In relationships, you may have got information about your girlfriend, boyfriend, or spouse, even your children that sheds a light on them that moves you directly into judgment. All because of your misdiagnoses and believing lies shaped in truth, that’s actually formed by an agenda.

Years of doubt, demonic interpretation has damaged your relationship. Although you see them never walk away from his or her commitment to love you, take care of your children and has never strayed.

Their devotion and walk in Christ echo their lifestyle. Don’t let religious or political prophecy become deluded or distorted by people saying they know what God is thinking.

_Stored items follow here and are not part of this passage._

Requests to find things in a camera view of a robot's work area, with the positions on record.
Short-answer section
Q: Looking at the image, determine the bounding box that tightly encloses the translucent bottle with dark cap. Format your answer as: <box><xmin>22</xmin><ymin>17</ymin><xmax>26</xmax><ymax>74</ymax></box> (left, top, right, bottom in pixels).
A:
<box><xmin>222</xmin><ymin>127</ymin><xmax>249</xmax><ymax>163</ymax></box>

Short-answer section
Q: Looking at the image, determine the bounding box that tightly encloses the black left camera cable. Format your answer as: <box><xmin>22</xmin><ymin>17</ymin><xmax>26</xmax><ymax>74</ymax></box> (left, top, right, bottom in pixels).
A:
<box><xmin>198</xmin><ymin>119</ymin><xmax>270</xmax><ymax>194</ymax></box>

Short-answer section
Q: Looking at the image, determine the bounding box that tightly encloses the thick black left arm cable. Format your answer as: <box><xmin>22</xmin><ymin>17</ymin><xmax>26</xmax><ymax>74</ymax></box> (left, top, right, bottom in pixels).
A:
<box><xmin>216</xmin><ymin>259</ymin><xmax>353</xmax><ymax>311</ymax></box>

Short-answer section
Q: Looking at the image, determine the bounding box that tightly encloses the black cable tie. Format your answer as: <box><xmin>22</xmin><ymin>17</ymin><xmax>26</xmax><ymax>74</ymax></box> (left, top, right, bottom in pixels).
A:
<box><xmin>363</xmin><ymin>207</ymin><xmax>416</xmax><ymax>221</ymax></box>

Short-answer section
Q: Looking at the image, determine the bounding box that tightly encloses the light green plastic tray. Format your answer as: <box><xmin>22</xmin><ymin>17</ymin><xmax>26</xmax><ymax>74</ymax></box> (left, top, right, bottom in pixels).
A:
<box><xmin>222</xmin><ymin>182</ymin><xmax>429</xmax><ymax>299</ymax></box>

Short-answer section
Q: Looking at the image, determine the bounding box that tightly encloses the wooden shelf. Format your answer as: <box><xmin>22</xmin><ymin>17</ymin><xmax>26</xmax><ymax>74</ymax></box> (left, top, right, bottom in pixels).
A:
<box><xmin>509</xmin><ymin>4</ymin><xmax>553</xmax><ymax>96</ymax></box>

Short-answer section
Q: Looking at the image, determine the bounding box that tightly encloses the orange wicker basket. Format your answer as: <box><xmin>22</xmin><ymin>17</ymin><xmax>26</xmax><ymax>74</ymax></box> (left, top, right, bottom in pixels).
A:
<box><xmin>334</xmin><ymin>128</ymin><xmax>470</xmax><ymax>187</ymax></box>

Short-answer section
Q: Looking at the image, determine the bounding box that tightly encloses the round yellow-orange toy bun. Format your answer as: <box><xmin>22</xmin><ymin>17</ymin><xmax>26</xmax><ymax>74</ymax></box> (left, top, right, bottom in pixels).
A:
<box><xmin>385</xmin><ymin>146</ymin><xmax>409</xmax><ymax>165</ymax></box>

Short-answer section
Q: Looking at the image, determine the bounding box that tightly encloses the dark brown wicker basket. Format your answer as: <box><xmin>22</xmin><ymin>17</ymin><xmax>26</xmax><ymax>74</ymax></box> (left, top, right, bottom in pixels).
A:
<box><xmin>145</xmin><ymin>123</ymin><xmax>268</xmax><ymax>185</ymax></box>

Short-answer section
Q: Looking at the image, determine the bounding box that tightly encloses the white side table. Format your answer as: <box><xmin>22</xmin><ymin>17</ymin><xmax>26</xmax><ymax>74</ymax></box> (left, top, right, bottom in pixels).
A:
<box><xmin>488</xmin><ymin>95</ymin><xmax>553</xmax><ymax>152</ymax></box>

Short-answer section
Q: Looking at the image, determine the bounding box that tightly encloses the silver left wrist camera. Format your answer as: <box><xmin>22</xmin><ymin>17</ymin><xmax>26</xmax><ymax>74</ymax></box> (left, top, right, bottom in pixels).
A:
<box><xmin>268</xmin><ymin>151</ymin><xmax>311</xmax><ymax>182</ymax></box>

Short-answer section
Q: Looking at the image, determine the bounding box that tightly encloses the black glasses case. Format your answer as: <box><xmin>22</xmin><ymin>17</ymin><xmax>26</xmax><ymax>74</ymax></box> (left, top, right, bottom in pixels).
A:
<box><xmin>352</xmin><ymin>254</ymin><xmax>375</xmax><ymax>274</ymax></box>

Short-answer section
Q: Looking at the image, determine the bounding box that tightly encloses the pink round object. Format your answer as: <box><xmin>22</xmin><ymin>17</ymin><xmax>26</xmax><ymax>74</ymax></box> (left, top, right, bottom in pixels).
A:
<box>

In the Bible, Paul said lustfully pursue the gifts of the Spirit, especially that you may prophesy. I travel all over the country and share my testimony to thousands. I run into people all over, and the Spirit of God has led me to speak into people’s lives, and pray over them. I share the good news about what Christ has done for me in this new walk. I’ve seen miracles and lives touched while standing boldly redeemed and in conviction to Share Hope.

Thanks for letting go deep here, just wanted to share personal thoughts in this new transparent life I lead, to show myself approved in God’s eye, not man’s eyes… I encourage all of you to recognize what may be the spirit of deception.


You can think it’s a righteous stand while being “fed a lie.” No matter where the lie comes from.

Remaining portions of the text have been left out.